## Task details:
Lift every line from the entries that includes the word "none".

Stored data entries

+ + +

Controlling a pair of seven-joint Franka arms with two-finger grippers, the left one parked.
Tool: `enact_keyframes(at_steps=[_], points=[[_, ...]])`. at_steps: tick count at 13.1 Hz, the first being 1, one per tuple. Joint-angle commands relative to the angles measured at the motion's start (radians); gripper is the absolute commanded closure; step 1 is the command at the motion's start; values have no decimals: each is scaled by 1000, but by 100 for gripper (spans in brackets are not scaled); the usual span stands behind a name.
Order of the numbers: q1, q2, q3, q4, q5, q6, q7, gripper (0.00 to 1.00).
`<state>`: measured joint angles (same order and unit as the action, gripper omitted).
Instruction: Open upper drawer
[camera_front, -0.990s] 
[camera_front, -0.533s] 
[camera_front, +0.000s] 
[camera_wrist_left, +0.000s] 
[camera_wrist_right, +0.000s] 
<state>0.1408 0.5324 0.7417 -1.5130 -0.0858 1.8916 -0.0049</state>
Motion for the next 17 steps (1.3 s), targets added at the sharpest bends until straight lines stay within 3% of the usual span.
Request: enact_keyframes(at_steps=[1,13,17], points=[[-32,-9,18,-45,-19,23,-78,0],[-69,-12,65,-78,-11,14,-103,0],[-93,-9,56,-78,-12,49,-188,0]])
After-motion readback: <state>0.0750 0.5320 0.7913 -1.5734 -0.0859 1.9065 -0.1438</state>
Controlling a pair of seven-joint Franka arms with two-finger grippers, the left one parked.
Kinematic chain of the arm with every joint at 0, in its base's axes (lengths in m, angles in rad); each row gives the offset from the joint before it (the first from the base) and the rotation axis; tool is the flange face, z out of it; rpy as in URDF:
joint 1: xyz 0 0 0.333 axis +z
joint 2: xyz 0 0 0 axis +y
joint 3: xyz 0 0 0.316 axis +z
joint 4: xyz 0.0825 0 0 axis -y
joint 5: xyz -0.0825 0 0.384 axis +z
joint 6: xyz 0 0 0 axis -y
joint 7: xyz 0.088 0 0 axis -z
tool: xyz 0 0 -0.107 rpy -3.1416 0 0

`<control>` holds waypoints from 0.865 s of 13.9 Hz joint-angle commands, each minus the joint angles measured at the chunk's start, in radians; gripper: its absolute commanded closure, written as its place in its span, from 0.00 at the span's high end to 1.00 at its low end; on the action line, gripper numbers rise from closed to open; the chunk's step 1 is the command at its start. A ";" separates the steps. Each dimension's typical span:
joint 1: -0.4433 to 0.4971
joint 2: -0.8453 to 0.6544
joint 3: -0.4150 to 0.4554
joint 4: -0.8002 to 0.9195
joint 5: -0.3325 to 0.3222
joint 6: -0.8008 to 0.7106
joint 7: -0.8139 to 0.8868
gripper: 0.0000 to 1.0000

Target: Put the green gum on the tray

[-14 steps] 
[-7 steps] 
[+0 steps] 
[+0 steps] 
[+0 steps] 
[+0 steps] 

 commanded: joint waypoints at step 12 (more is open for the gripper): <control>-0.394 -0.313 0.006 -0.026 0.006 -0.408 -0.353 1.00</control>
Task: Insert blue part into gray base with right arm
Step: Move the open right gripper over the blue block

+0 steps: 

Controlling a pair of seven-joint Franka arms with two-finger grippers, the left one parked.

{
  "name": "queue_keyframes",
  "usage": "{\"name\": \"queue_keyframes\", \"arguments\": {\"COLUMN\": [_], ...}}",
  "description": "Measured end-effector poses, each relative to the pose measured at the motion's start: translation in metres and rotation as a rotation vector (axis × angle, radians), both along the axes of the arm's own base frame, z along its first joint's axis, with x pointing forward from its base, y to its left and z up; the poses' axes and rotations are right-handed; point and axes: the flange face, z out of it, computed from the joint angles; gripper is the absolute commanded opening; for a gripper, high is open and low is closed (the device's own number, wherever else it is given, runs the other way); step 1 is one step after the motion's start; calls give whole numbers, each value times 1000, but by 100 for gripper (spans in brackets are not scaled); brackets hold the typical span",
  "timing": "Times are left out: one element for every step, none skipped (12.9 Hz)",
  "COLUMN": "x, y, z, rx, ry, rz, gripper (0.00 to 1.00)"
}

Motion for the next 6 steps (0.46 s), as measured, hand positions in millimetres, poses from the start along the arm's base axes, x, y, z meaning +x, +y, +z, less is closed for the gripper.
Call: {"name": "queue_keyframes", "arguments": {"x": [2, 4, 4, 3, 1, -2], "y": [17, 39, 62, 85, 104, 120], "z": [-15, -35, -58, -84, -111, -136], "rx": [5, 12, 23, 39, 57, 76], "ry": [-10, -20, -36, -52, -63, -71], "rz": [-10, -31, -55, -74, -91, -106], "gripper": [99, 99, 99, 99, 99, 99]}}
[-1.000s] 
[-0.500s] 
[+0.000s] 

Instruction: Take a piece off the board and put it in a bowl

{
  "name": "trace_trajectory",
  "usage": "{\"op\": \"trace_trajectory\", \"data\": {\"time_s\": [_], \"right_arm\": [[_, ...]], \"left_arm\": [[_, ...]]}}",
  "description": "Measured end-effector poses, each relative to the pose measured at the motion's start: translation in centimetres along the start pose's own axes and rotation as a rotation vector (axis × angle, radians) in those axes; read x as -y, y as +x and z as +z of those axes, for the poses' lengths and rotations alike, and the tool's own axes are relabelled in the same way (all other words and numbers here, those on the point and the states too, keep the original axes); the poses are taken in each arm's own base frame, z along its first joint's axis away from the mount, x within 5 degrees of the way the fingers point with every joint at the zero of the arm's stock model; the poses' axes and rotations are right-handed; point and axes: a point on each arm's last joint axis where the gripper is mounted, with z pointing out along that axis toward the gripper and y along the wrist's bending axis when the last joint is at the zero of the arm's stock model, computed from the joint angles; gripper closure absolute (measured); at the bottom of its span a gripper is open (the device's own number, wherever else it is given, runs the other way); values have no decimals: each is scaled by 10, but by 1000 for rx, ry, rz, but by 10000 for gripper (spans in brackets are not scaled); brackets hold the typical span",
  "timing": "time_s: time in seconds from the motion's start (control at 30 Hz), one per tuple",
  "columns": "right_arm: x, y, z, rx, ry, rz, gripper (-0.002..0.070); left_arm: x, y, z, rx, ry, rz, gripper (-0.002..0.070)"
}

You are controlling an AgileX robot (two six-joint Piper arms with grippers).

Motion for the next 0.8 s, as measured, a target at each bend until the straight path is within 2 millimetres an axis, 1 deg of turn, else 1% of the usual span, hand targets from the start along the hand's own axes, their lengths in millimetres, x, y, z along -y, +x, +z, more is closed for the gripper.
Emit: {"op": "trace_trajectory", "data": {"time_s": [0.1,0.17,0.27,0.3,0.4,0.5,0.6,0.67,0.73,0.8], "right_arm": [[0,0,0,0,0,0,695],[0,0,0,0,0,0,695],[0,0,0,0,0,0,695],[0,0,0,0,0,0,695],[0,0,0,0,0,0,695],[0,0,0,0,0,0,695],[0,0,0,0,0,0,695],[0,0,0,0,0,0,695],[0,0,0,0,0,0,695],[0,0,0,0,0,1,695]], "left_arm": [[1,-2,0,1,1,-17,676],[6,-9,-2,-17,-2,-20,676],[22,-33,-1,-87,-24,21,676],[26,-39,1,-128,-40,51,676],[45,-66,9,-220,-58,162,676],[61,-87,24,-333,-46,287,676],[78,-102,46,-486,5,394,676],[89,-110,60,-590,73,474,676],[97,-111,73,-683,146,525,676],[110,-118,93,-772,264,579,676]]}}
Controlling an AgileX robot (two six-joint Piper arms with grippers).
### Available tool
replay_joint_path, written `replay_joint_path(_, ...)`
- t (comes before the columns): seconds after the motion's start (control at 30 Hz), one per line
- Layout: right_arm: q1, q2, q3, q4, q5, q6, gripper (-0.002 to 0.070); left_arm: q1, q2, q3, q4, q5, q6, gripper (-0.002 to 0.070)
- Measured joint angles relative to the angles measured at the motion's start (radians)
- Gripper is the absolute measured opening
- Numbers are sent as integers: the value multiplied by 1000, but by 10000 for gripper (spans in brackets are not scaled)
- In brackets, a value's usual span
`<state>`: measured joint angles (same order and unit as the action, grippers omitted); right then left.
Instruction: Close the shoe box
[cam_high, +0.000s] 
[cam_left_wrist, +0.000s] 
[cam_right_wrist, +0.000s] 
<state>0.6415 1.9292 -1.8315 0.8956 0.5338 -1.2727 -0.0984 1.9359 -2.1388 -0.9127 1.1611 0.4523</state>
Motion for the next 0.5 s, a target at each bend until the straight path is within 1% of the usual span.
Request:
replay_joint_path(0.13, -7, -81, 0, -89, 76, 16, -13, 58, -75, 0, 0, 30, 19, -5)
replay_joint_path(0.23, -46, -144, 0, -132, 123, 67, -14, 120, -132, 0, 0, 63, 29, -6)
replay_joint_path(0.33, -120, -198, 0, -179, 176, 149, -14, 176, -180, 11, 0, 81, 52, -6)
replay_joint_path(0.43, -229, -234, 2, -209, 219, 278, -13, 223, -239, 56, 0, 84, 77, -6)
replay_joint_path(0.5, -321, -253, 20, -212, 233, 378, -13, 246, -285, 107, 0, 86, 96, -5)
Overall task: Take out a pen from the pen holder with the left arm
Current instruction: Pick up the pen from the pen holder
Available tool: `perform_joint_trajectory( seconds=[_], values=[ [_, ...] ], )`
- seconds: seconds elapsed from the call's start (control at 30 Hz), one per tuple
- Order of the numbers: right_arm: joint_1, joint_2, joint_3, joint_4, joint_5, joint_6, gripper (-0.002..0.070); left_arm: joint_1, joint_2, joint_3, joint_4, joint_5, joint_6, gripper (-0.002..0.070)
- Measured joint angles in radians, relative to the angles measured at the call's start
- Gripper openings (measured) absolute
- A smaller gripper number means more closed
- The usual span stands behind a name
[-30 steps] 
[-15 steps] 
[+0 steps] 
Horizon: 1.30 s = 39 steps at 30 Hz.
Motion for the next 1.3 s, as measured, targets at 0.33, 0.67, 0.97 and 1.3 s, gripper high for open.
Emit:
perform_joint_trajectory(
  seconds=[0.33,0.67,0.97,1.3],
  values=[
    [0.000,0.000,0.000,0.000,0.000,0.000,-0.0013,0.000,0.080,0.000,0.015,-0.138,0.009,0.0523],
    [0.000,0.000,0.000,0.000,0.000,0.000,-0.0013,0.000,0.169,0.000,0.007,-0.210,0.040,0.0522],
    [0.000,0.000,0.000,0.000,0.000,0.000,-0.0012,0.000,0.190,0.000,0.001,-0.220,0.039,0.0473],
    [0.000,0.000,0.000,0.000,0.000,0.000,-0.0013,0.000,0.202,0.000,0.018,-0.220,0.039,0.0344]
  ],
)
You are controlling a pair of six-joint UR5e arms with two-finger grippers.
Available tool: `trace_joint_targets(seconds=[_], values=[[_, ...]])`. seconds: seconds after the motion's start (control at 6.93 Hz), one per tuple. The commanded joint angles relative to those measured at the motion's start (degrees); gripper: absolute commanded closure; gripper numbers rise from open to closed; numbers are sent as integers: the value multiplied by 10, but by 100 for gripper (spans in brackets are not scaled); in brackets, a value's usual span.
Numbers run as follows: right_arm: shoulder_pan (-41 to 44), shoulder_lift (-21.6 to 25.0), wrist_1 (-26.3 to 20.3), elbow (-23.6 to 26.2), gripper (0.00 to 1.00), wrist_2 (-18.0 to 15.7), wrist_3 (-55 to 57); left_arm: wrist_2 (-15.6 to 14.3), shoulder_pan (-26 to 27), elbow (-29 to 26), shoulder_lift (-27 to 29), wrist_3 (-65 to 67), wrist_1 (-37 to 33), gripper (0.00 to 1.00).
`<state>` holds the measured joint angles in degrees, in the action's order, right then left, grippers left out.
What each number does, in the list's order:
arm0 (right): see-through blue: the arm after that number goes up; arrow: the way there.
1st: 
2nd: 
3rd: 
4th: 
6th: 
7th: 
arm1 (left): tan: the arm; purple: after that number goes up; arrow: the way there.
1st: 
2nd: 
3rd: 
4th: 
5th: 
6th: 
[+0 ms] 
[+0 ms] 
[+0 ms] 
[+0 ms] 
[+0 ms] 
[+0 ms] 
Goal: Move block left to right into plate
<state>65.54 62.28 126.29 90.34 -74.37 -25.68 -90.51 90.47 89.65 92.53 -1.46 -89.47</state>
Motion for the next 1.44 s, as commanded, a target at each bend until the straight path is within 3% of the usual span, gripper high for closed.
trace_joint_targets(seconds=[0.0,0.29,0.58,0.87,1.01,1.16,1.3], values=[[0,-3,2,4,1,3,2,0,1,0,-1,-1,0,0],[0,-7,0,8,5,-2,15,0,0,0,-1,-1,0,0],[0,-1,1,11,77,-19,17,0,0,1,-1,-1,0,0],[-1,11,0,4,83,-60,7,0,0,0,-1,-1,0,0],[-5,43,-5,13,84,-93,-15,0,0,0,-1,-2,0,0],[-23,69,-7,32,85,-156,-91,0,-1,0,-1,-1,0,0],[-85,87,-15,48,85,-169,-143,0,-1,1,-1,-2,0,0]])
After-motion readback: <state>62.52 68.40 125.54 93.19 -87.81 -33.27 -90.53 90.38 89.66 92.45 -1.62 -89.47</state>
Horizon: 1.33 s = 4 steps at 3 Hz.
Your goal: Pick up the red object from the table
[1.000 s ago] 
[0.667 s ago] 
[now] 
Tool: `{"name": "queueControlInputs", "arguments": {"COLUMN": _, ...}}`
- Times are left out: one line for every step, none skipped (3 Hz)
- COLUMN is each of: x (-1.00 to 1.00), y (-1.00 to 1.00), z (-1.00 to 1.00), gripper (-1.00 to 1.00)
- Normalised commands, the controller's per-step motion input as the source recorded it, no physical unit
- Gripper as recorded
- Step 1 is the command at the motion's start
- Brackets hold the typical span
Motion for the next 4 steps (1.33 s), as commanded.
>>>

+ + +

## Task answer:
  "timing": "Times are left out: one element for every step, none skipped (12.9 Hz)",
- Times are left out: one line for every step, none skipped (3 Hz)

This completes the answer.